This is the mail archive of the
libstdc++@gcc.gnu.org
mailing list for the libstdc++ project.
Re: Fw: [patch] Make std::tr1::shared_ptr thread-safe.
- From: Alexander Terekhov <alexander dot terekhov at gmail dot com>
- To: Peter Dimov <pdimov at mmltd dot net>
- Cc: Paolo Carlini <pcarlini at suse dot de>, Gabriel Dos Reis <gdr at integrable-solutions dot net>, libstdc++ at gcc dot gnu dot org, Jonathan Wakely <cow at compsoc dot man dot ac dot uk>
- Date: Thu, 31 Mar 2005 15:21:01 +0200
- Subject: Re: Fw: [patch] Make std::tr1::shared_ptr thread-safe.

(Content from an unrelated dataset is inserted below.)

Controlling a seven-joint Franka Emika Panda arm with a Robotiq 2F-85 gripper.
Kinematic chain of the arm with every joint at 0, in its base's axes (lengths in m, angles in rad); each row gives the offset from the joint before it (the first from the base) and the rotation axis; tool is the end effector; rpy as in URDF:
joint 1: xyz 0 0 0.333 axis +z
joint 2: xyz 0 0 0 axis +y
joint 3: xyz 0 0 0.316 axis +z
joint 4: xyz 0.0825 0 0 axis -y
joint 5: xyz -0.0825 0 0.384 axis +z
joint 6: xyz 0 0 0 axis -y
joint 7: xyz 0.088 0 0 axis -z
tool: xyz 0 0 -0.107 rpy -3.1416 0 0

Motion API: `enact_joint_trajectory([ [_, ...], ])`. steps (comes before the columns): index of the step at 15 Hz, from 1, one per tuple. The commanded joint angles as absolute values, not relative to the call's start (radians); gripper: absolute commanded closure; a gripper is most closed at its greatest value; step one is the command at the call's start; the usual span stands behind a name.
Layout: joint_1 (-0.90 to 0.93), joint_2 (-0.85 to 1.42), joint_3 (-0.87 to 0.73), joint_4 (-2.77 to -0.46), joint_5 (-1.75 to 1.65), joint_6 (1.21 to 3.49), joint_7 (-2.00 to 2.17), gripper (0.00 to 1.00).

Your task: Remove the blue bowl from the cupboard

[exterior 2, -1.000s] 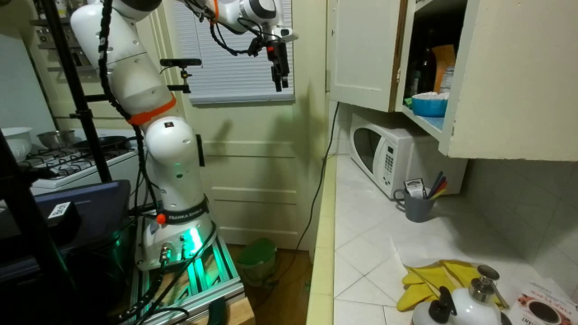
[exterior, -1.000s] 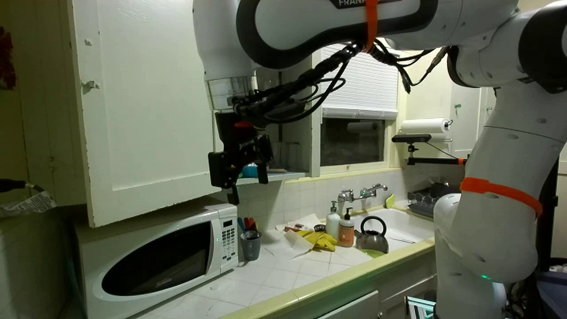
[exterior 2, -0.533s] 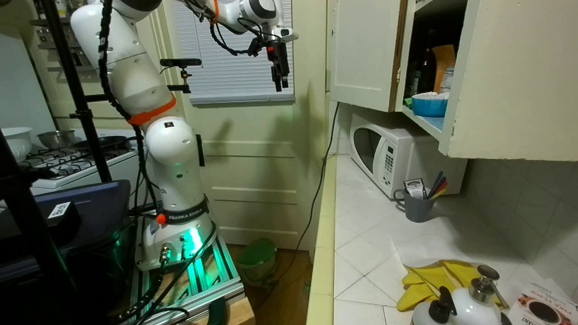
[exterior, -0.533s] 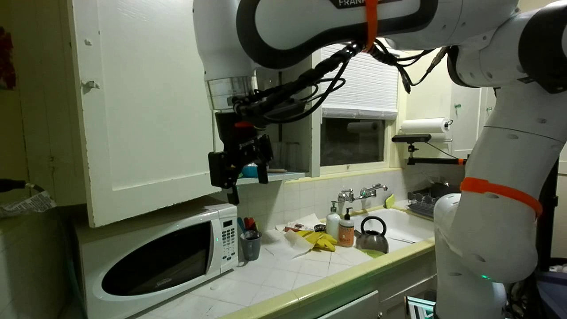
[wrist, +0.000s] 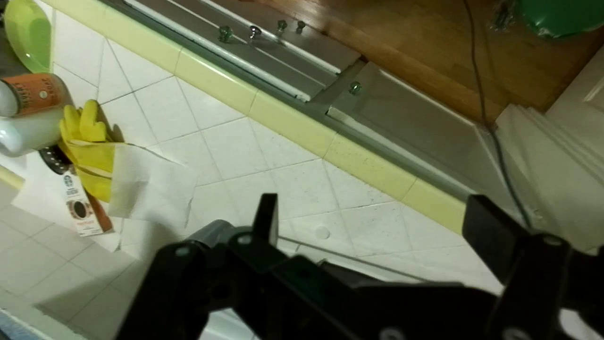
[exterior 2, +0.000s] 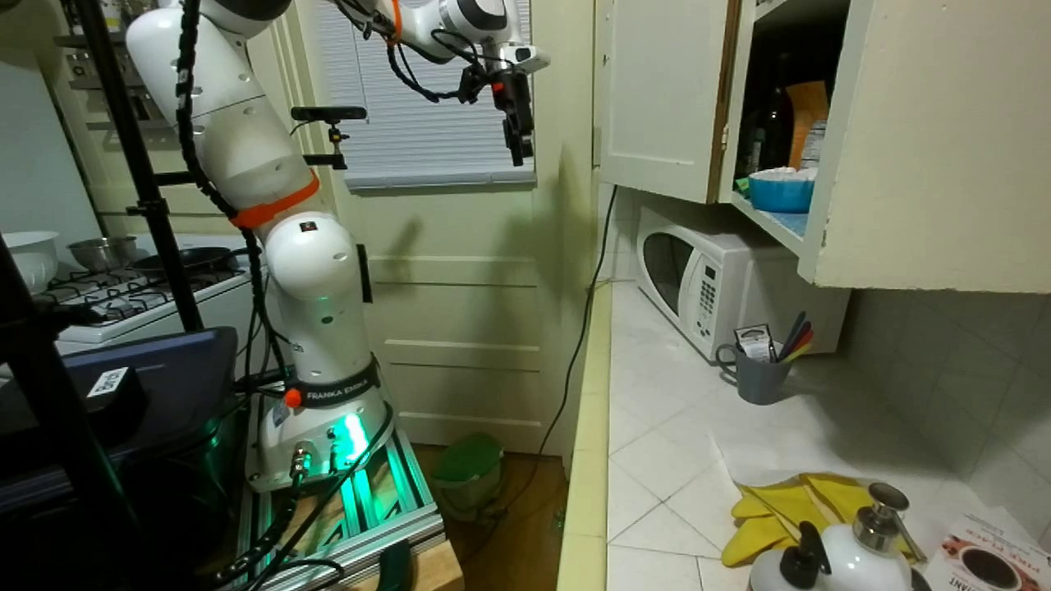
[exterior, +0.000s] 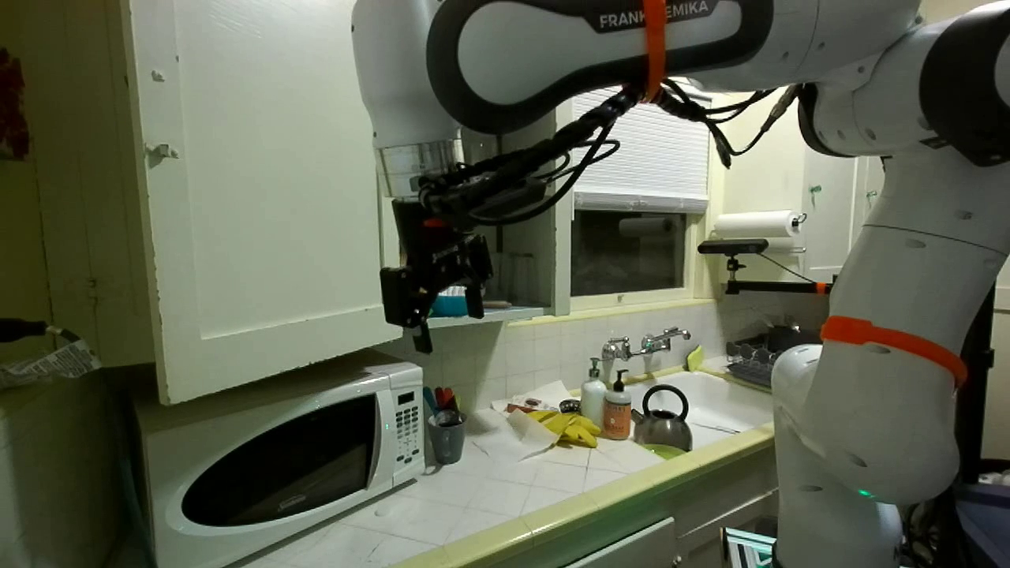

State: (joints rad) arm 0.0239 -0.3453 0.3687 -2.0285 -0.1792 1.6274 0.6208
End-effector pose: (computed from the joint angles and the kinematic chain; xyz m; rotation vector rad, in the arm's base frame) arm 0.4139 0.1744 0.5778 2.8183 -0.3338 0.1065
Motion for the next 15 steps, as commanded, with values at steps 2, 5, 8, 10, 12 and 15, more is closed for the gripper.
enact_joint_trajectory([
  [2,-0.014,-0.469,0.241,-2.126,-0.280,1.629,0.693,0.00],
  [5,-0.058,-0.540,0.152,-2.156,-0.312,1.595,0.669,0.00],
  [8,-0.064,-0.609,0.032,-2.202,-0.206,1.660,0.552,0.00],
  [10,-0.068,-0.660,-0.034,-2.233,-0.151,1.705,0.446,0.00],
  [12,-0.074,-0.685,-0.067,-2.224,-0.093,1.675,0.360,0.00],
  [15,-0.107,-0.655,-0.047,-2.188,-0.106,1.660,0.364,0.00],
])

- References: <OF24DE43AB.98214558-ONC1256FD5.0044D61E-C1256FD5.0044BD18@de.ibm.com>
- Reply-to: Alexander Terekhov <alexander dot terekhov at gmail dot com>
"Peter Dimov" <pdimov@mmltd.net> on 03/30/2005 11:33:56 PM:
[...]
> A separate issue is that there needs to exist proper memory ordering
> between some of the operations, for example, destroy() needs to happen
> after dispose() (but there are other visibility issues, some of them more
> subtle.)
>
> This can be fixed in one of the following ways:
>
> 1. Empty lock/unlock regions on the same mutex as outlined in my and
> Alexander's posts.
>
> 2. Full bidirectional memory barriers at the same two places.
>
> 3. Making __exchange_and_add offer the following memory synchronization
> guarantees:
>
> - acquire memory semantics when the result is not zero;
> - release memory semantics when the result is zero
release memory semantics when the result is not zero;
acquire memory semantics when the result is zero
And "result" means new value of count stored by __exchange_and_add(),
not return value (its old value). BTW, I had a typo in my previous
message when I wrote "result > 1".
>
> or introducing a separate __atomic_decrement primitive with these
> properties.
refcount<> is better. And it shall be based on full bloat atomic<> with
things like validate() for hazard pointers stuff,
http://www.google.de/groups?selm=4242A922.EF87094A%40web.de
and etc.
class sp_counted_base {
/* ... */
typedef refcount<std::size_t, basic> count;
count use_count_, self_count_;
/* ... */
public:
/* ... */
sp_counted_base() : use_count_(1), self_count_(1) { }
void add_ref() throw() {
use_count_.increment(); // naked
}
bool lock() throw() {
return use_count_.increment_if_not_min(); // naked
}
void weak_add_ref() throw() {
self_count_.increment(); // naked
}
void weak_release() throw() {
if (!self_count_.decrement(msync::acq, count::may_not_store_min))
destruct();
}
void release() throw() {
if (!use_count_.decrement()) { // "full" release-acquire protocol
dispose();
if (!self_count_.decrement(msync::rel, count::may_not_store_min))
destruct();
}
}
/* ... */
};
http://www.terekhov.de/pthread_refcount_t/experimental/refcount.cpp
[...]
> The next issue on our list is that reference-counted mutable synchronized
> objects would need an empty lock/unlock region at the start of the
> destructor if (3) is not chosen. I consider this unfortunate but
> acceptable.
I disagree.
void g(shared_ptr<std::something> p); // can modify *p
void f() {
shared_ptr<std::something> p(...);
new_thread(g, p);
}
The problem is that synchronizing deleter must lock *the same* lock
that was used to synchronize access to mutable object. But in the
case above there isn't any client locking at all!
>
> The final issue is that the reference counted objects in libstdc++
> (std::string, std::locale::facet) may also be broken *unless*
> __exchange_and_add has some memory visibility guarantees that I don't
> understand,
It's really simple. See release/acquire requirement above.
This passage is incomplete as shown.